WHAT THE TASK ASKS — Whenever a line below includes the string "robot", show it.

========

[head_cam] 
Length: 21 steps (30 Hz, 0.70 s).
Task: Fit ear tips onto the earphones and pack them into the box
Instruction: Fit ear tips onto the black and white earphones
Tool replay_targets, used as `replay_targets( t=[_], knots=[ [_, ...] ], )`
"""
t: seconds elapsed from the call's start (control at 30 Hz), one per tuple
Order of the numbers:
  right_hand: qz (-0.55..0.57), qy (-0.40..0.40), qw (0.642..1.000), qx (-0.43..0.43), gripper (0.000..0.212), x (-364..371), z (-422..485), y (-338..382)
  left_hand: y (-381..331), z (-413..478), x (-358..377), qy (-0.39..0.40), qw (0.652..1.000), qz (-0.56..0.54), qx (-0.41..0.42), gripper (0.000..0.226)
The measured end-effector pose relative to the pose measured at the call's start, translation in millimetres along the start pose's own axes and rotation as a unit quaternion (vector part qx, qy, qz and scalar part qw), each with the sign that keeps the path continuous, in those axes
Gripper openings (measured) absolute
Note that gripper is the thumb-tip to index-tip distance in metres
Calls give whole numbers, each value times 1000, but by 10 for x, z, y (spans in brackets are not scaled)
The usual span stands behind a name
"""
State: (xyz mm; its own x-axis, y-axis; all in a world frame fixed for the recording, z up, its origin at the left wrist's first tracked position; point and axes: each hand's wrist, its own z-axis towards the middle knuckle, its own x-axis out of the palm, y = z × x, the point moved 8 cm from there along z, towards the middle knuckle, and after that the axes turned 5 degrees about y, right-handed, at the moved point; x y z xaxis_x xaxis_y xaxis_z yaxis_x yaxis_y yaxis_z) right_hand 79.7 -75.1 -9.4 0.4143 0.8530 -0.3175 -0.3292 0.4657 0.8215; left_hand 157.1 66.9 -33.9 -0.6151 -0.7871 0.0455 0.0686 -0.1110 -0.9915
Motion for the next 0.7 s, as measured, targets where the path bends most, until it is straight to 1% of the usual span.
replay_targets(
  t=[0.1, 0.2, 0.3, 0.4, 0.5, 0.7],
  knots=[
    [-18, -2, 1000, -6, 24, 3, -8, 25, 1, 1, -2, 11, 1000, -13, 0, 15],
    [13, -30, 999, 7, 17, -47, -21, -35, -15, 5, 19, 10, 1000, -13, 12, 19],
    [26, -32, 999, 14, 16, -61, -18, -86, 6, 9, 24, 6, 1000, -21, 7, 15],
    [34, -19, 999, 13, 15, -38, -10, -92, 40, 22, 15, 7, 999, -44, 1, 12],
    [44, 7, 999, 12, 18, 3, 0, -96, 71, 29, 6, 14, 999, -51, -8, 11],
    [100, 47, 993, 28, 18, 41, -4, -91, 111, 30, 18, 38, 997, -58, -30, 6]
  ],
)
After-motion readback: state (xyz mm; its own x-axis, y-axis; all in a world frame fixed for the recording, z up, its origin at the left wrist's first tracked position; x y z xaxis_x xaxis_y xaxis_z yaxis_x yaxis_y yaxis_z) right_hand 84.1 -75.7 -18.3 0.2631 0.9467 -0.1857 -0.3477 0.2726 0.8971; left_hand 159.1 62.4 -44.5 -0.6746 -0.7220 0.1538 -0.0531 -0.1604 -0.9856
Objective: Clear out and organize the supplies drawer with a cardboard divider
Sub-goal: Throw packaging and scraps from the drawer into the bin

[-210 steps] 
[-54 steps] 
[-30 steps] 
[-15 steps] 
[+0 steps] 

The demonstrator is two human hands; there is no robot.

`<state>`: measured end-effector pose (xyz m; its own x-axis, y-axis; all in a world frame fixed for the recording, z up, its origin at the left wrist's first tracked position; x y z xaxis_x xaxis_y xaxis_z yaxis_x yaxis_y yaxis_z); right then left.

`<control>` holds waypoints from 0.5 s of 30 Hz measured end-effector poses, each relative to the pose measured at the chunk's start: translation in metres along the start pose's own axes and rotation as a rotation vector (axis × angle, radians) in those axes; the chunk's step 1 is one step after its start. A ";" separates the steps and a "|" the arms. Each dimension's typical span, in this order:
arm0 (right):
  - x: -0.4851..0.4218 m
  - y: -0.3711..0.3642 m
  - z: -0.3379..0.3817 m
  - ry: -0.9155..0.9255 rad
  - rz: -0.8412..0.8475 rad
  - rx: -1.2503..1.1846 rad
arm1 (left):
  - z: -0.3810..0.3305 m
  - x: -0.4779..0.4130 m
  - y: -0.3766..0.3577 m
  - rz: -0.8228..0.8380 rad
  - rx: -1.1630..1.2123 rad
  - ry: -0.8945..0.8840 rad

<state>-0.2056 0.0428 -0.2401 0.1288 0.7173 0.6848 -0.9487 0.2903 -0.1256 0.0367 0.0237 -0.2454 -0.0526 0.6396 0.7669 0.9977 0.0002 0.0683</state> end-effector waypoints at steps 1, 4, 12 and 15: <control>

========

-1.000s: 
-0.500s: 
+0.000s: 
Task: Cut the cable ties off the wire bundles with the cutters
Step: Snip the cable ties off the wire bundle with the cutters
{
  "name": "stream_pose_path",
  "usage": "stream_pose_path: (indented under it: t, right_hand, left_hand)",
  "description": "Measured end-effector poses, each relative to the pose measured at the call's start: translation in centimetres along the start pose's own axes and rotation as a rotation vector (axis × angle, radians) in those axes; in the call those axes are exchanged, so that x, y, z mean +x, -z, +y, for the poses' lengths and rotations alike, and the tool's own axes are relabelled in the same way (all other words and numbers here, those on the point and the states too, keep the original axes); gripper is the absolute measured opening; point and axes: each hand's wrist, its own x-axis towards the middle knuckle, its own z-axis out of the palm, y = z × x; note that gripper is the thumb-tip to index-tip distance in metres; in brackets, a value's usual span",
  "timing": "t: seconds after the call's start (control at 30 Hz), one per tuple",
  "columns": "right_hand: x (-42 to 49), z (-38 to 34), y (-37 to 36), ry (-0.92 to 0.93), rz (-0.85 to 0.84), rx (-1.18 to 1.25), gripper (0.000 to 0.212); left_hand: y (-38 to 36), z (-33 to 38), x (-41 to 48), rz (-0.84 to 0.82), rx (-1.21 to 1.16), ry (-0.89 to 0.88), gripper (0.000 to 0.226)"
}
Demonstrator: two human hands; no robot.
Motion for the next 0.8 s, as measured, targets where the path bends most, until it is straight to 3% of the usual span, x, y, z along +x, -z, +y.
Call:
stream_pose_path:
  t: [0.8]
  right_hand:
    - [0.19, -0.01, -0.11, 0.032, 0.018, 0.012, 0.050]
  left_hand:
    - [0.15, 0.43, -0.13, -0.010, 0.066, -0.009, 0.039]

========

RESULT —
The demonstrator is two human hands; there is no robot.
Demonstrator: two human hands; no robot.

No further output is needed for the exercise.